After rounds of raising earnings per share for firms, brokerages and economists are now cutting farm growth forecasts and questioning prospects of sectors such as consumer goods, automobiles and mobile phones.
The Bombay Stock Exchange’s (BSE) Sensex fell 3.26% to 15,160.24 points in the week ended 7 August. The broader 50-stock Nifty index on the National Stock Exchange fell 3.34% to close at 4,481.40 points.
This is the steepest decline in the Sensex since the 9.45% decline in the week ended 10 July when investors expressed disappointment with the Union Budget.
The India’s Meteorological Department said last week that the rainfall deficit for the 1 June-5 August period had widened to 25% from 19% a week earlier. This has prompted economists such as Tushar Poddar of Goldman Sachs to cut agricultural growth forecasts to -2% from a year ago, compared with an earlier prediction of a 1.4% rise.
“The probability of a full year (rain) deficiency has increased,” wrote Dhananjaya Sinha and Komal Taparia of Centrum Broking Pvt.

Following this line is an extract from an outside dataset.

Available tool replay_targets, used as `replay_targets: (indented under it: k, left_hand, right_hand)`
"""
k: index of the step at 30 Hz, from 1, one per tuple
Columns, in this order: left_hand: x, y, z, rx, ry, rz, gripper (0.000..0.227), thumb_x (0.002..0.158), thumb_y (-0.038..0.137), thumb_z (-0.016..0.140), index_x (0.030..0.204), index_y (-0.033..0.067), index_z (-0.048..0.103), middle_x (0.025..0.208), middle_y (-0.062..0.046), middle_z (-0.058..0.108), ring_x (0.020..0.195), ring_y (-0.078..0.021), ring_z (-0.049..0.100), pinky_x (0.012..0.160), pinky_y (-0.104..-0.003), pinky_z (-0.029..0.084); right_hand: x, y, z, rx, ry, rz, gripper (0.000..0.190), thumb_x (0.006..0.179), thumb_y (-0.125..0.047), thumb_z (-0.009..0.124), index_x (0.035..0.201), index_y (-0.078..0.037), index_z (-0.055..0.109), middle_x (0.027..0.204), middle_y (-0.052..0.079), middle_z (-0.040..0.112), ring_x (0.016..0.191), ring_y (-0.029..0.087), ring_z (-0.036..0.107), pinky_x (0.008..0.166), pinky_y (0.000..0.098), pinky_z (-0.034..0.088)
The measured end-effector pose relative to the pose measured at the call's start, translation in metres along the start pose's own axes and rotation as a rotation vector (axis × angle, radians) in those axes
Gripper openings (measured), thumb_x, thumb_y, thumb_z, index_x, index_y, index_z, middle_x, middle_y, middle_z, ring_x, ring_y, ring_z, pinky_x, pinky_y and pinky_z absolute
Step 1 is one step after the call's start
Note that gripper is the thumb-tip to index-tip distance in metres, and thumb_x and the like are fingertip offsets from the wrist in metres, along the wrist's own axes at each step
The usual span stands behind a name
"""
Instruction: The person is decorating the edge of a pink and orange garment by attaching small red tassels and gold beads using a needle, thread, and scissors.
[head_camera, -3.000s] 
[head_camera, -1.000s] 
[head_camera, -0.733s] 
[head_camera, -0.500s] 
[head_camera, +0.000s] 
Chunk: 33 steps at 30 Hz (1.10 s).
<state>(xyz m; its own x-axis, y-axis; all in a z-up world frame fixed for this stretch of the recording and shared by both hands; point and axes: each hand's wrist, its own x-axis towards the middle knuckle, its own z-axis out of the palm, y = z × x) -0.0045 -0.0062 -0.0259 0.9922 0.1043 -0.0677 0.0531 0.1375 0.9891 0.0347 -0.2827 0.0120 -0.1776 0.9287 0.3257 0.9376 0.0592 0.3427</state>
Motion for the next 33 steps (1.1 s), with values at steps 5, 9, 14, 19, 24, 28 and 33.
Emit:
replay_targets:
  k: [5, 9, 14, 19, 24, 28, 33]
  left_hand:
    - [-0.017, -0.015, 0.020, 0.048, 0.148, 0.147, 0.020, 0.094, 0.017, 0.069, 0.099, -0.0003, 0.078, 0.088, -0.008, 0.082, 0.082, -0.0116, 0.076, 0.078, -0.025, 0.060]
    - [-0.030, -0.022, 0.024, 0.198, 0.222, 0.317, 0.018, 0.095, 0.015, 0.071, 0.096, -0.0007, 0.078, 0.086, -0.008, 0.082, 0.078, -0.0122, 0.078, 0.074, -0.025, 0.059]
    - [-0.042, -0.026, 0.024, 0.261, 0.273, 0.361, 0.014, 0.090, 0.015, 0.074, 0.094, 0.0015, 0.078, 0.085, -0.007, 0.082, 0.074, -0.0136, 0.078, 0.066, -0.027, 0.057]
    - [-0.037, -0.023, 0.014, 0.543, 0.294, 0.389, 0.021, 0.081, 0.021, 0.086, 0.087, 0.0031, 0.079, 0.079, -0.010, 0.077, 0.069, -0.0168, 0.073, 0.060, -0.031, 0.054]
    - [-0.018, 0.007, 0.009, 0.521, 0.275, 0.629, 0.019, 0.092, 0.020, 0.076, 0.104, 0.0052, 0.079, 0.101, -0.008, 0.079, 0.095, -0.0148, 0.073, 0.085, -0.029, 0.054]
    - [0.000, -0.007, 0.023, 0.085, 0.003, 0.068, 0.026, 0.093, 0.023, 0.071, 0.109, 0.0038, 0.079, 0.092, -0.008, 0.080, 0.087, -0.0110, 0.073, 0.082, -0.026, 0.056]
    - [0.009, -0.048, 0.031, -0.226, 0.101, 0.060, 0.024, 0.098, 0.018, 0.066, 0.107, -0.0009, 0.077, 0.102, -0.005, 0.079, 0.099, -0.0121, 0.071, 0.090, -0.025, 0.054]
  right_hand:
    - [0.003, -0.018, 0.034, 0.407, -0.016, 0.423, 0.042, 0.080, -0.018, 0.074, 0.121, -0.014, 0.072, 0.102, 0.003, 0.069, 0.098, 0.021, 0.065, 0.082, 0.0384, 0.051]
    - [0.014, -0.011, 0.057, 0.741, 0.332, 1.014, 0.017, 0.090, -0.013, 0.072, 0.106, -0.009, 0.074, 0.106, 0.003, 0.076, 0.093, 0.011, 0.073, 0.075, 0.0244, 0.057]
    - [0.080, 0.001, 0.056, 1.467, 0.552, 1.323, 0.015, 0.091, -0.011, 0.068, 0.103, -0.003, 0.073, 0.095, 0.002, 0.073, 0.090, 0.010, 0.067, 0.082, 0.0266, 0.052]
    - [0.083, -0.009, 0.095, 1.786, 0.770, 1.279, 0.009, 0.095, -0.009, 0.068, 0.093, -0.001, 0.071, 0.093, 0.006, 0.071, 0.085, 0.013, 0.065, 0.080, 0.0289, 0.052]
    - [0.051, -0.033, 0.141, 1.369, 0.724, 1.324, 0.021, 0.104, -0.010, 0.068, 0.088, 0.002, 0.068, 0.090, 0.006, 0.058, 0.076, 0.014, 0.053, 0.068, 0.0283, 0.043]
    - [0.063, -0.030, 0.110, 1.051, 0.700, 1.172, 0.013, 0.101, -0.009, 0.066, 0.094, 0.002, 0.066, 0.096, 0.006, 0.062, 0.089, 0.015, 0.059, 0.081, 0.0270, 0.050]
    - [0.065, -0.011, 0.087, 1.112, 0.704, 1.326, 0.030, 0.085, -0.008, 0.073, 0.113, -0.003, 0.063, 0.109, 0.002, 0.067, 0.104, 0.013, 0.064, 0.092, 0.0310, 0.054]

Ltd in a 4 August note. “A decline in food grain production would imply agriculture GDP (gross domestic product) decline of 1.75% in FY10E. This...could offset the positive impact from improving financial conditions, external demand and fiscal spending.”
To be sure, the share of agriculture in India’s economic output has halved to 17.5% compared with three decades ago. But monsoons remain important as nearly 55% of the labour force is employed in farming.
For companies such as Hindustan Unilever Ltd, Bharti Airtel Ltd and Hero Honda Motors Ltd, rural customers account for half their revenues.
“We think that rural demand will be negatively impacted, and this is a significant negative shock for the equity market, with sectors catering to rural demand...particularly affected,” Poddar wrote in a 7 August note.
Even if the negative effect on economic growth is offset by improvement in industrial activity and focus on infrastructure, some of these sectors will still be affected.
“Regional variations will likely persist even if the hit to overall GDP growth is not meaningful, and sectors such as fast-moving consumer goods (FMCG), tractors, two-wheelers and cellular phones could still be adversely impacted,” wrote Rajeev Malik, an analyst with Australia-based Macquarie Bank Ltd in a 5 August note.
Indeed, the fall in some of these sectoral indices has been sharper than that of the Sensex.
For instance, BSE Auto index has declined 4.48% during the week, while the FMCG index fell 6.7%. Auto has been one of the outperformers of the year with a 116% gain since January, while FMCG’s performance has been muted at 28.24%.
Analysts predict a near-term correction in the broader market with rain concerns overlapping those of rich valuations.
“With valuations stretched, and indicators of the global manufacturing cycle at near 20-year highs, the balance of risks to Asian equities is to the downside over the next three months, in our view,” wrote Daniel McCormack and Henry Hon of Macquarie in a different 4 August note. “A pullback of 15–20% is our base case.”
According to Bloomberg data, the Sensex now trades at 18.25 estimated earnings for fiscal 2010, much higher than historic long-term averages, leading analysts to believe that the market is running ahead of fundamentals.
Still, some believe that despite the worsening monsoon, there are some mitigating factors that will help the rural economy and help offset any decline. For one, the government’s rural job guarantee programme for the poor and its spending on rural infrastructure is likely to protect rural incomes to some extent. There is also enough buffer stock of food grains from the good crop last year. Industrial recovery, too, is likely to help offset the impact on economic output.
“We believe that the industrial recovery will be stronger than expected earlier, offsetting the potential downside from agriculture growth. Indeed, we are now expecting industrial growth to average 5.4% in FY2010 compared with 4.7% earlier.” wrote Chetan Ahya and Tanvee Gupta of Morgan Stanley in a 7 August note.
For now, all eyes are looking towards the end of August when the full impact of the sowing season delays will be known.
Bloomberg contributed to this story.